Nun erfasst der Stellenabbau auch BMW. Bis Ende 2027 sollen beim Münchner Autobauer laut übereinstimmenden Medienberichten weltweit rund 8000 Arbeitsplätze wegfallen – ein Großteil davon in Deutschland. BMW war bislang der einzige große deutsche Autokonzern, der ohne ein umfangreiches, eigens ausgehandeltes Abbauprogramm ausgekommen war.Autoexperte Wulf Schlachter spricht daher von einer „historischen Zäsur und dem endgültigen Ende einer Sonderrolle im deutschen Automobilsektor“. Lange Zeit hätten die Münchner als „immun gegen den Abwärtssog“ gegolten, erklärt der Gründer des Ladeinfrastruktur-Unternehmens DXBe Management auf Anfrage dieser Zeitung. „Dass nun auch diese Festung fällt, demonstriert unmissverständlich, dass bis dato kein deutscher Hersteller den globalen Marktverschiebungen und Veränderungen entkommen konnte.“
8000 Stellen weniger: BMW will eine Milliarde Euro sparen
Der Personalabbau soll über natürliche Fluktuation durch altersbedingte Austritte sowie ein freiwilliges Abfindungsprogramm erfolgen.

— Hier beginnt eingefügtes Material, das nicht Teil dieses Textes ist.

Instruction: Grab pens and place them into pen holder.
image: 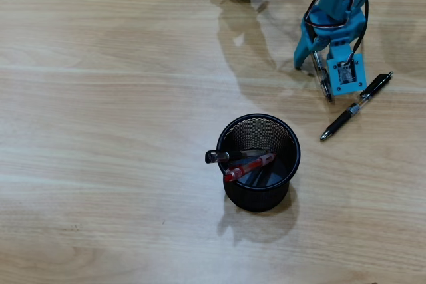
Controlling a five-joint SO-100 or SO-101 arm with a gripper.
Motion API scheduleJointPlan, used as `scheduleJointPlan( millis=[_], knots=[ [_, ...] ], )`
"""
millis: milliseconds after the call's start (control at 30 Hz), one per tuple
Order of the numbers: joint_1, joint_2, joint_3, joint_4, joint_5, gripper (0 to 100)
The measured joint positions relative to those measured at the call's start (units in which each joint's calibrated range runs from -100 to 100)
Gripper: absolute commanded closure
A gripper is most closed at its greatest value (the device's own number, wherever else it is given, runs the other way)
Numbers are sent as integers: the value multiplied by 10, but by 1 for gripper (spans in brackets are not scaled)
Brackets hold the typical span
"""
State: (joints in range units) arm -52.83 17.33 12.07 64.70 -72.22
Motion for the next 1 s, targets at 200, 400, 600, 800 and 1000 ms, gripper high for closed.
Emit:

Dieses soll im Oktober beginnen und bis Ende 2027 laufen. Ab 2028 will BMW dadurch jährlich rund eine Milliarde Euro einsparen. Betroffen sind vor allem die sogenannten indirekten Bereiche – darunter Verwaltung, Forschung, Entwicklung, Einkauf, Planung und Management. Die direkte Produktion soll hingegen verschont bleiben.